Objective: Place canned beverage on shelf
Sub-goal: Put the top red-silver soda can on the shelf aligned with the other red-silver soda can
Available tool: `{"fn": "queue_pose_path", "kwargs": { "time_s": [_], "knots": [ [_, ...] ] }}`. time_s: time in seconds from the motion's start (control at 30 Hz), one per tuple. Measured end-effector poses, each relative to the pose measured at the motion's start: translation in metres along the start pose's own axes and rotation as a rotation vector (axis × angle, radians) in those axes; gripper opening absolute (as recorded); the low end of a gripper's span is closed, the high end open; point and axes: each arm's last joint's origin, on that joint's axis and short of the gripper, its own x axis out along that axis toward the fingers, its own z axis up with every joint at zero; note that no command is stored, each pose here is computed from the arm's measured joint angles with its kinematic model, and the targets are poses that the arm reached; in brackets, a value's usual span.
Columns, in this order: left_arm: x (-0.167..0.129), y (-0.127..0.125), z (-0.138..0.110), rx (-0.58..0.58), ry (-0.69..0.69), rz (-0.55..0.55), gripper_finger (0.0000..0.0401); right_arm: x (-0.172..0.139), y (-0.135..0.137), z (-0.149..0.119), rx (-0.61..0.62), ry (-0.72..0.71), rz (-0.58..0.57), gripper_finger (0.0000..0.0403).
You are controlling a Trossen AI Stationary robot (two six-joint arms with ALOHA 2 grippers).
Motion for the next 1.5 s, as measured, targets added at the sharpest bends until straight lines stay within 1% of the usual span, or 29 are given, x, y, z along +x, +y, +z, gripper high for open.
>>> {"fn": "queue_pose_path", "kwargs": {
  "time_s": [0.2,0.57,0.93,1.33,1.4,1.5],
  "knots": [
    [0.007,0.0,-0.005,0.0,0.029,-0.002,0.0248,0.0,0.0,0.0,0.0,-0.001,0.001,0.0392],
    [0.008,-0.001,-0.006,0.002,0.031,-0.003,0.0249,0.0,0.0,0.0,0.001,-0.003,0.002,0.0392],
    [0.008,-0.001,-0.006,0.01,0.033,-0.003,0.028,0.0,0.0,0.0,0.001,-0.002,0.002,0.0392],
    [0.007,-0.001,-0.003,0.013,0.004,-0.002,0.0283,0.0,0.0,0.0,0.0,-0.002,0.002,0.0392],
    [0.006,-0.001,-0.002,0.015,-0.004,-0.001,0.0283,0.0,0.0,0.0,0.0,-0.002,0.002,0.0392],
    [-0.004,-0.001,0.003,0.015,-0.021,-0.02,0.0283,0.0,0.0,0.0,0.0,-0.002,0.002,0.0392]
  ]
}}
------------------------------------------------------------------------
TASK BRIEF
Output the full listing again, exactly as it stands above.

RESPONSE
Objective: Place canned beverage on shelf
Sub-goal: Put the top red-silver soda can on the shelf aligned with the other red-silver soda can
Available tool: `{"fn": "queue_pose_path", "kwargs": { "time_s": [_], "knots": [ [_, ...] ] }}`. time_s: time in seconds from the motion's start (control at 30 Hz), one per tuple. Measured end-effector poses, each relative to the pose measured at the motion's start: translation in metres along the start pose's own axes and rotation as a rotation vector (axis × angle, radians) in those axes; gripper opening absolute (as recorded); the low end of a gripper's span is closed, the high end open; point and axes: each arm's last joint's origin, on that joint's axis and short of the gripper, its own x axis out along that axis toward the fingers, its own z axis up with every joint at zero; note that no command is stored, each pose here is computed from the arm's measured joint angles with its kinematic model, and the targets are poses that the arm reached; in brackets, a value's usual span.
Columns, in this order: left_arm: x (-0.167..0.129), y (-0.127..0.125), z (-0.138..0.110), rx (-0.58..0.58), ry (-0.69..0.69), rz (-0.55..0.55), gripper_finger (0.0000..0.0401); right_arm: x (-0.172..0.139), y (-0.135..0.137), z (-0.149..0.119), rx (-0.61..0.62), ry (-0.72..0.71), rz (-0.58..0.57), gripper_finger (0.0000..0.0403).
You are controlling a Trossen AI Stationary robot (two six-joint arms with ALOHA 2 grippers).
Motion for the next 1.5 s, as measured, targets added at the sharpest bends until straight lines stay within 1% of the usual span, or 29 are given, x, y, z along +x, +y, +z, gripper high for open.
>>> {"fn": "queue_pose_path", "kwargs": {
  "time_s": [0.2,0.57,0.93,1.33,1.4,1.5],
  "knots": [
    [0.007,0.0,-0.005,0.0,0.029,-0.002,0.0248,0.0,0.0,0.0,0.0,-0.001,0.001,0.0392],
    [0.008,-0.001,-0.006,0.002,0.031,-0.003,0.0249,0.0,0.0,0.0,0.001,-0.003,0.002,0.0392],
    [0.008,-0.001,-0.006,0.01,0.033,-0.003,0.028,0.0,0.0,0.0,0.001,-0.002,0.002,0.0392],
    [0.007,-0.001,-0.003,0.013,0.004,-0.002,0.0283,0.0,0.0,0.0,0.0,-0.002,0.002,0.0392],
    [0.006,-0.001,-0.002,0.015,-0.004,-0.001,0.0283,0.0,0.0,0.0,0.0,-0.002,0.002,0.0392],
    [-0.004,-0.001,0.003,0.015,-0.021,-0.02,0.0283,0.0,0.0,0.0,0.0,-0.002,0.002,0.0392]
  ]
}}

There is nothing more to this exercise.